▶ _Work instruction_
Take from the material every line containing the string "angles" and copy it.

(Beginning of Data for review)

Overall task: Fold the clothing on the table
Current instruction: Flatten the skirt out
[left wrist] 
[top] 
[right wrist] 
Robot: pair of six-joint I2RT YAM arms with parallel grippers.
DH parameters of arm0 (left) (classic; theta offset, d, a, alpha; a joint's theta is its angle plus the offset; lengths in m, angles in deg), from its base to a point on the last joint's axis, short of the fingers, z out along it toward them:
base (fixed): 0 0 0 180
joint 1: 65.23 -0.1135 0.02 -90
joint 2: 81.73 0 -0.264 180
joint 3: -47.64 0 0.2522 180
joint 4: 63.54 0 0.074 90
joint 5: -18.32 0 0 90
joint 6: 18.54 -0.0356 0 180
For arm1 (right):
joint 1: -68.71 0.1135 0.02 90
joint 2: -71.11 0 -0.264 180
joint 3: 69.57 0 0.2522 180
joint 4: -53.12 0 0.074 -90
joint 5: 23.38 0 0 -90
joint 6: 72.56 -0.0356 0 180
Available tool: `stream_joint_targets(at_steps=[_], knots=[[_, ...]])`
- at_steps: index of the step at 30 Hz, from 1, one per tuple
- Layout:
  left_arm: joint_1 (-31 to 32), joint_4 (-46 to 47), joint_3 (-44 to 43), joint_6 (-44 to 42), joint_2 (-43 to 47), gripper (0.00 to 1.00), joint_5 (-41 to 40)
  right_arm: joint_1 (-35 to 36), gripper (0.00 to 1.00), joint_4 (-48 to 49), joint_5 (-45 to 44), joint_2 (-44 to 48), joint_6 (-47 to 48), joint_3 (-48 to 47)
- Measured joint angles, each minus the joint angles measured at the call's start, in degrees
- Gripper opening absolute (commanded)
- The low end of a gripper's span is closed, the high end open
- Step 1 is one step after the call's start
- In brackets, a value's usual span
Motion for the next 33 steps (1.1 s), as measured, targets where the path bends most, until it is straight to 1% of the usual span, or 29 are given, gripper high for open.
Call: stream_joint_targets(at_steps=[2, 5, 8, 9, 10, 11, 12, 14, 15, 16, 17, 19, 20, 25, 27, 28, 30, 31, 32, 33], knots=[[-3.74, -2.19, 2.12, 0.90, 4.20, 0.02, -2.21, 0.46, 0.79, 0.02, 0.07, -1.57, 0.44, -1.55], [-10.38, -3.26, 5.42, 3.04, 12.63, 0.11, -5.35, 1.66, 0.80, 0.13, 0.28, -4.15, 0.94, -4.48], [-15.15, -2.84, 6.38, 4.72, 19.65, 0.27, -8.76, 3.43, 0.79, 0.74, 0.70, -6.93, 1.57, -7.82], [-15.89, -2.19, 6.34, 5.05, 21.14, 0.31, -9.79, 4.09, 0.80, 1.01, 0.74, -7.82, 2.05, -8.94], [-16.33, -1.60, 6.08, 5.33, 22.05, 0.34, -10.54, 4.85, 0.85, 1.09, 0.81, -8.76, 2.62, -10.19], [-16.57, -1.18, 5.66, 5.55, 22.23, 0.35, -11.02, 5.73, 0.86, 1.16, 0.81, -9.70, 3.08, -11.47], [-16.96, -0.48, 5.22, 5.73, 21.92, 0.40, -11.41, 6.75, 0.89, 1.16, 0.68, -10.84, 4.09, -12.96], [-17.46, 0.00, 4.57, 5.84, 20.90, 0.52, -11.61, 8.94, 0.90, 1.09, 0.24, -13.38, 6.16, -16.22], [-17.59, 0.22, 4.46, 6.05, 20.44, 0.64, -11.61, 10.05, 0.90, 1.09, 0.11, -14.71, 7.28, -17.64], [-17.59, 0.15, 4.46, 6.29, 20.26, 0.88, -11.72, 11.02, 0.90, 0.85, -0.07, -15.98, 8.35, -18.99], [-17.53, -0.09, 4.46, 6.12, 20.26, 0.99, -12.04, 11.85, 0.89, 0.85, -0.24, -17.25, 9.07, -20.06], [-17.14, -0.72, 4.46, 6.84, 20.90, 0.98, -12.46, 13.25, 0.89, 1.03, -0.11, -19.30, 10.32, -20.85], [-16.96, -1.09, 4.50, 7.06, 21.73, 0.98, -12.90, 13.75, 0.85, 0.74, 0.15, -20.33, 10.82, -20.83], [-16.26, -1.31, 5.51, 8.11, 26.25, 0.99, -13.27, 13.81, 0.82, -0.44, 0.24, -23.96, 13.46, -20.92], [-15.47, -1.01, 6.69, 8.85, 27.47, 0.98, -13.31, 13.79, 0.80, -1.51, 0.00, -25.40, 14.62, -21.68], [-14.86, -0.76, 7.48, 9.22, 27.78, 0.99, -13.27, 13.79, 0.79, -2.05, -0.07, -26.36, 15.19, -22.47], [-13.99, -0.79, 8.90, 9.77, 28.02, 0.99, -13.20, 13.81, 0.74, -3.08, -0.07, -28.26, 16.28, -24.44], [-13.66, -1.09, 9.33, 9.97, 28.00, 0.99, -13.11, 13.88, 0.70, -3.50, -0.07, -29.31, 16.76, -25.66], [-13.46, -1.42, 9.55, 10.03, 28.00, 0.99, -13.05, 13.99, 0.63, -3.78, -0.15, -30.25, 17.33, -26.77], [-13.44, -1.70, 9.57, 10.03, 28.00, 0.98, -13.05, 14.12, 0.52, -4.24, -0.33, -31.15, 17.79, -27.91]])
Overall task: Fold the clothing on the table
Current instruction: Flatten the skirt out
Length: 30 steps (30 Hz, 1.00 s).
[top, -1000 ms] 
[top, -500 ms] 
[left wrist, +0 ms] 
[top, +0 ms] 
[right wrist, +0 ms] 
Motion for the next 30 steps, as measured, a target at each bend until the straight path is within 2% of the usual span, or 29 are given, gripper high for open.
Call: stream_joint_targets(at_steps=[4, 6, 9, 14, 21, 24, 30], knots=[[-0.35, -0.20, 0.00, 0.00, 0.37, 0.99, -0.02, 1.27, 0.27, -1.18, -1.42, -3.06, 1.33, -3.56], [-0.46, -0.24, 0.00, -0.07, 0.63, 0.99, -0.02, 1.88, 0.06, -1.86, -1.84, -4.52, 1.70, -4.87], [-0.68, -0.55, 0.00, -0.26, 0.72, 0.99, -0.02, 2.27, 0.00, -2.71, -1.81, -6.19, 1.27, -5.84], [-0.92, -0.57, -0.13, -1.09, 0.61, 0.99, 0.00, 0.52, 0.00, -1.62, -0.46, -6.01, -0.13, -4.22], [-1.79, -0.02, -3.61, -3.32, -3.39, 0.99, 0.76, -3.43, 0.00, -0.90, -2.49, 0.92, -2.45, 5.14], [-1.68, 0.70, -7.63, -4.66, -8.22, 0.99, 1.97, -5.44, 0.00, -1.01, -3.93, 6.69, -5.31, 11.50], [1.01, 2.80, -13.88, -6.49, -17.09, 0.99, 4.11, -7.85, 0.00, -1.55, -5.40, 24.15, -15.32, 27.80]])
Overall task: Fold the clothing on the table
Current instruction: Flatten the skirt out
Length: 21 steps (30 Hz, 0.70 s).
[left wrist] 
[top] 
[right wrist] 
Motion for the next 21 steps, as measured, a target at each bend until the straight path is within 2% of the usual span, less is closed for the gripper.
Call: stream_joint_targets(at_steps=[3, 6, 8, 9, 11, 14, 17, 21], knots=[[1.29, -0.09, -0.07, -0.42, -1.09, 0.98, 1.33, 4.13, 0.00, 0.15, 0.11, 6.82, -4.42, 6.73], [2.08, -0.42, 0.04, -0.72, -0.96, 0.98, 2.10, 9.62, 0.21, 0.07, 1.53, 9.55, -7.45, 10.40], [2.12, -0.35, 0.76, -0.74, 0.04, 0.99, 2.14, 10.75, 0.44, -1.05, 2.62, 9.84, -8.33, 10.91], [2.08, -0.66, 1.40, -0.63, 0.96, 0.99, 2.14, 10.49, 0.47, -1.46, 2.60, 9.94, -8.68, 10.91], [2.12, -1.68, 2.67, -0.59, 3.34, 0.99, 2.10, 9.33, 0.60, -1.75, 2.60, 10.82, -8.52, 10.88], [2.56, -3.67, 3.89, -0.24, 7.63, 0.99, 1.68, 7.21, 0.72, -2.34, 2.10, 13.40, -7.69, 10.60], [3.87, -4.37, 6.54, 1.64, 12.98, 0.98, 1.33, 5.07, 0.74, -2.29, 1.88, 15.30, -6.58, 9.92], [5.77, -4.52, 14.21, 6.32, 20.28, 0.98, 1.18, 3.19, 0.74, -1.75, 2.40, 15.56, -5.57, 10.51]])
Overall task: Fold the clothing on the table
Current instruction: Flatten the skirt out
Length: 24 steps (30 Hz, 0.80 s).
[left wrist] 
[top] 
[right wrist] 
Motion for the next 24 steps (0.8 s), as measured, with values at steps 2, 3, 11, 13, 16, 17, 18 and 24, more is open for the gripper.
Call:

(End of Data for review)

▶ _Completed task_
DH parameters of arm0 (left) (classic; theta offset, d, a, alpha; a joint's theta is its angle plus the offset; lengths in m, angles in deg), from its base to a point on the last joint's axis, short of the fingers, z out along it toward them:
- Measured joint angles, each minus the joint angles measured at the call's start, in degrees

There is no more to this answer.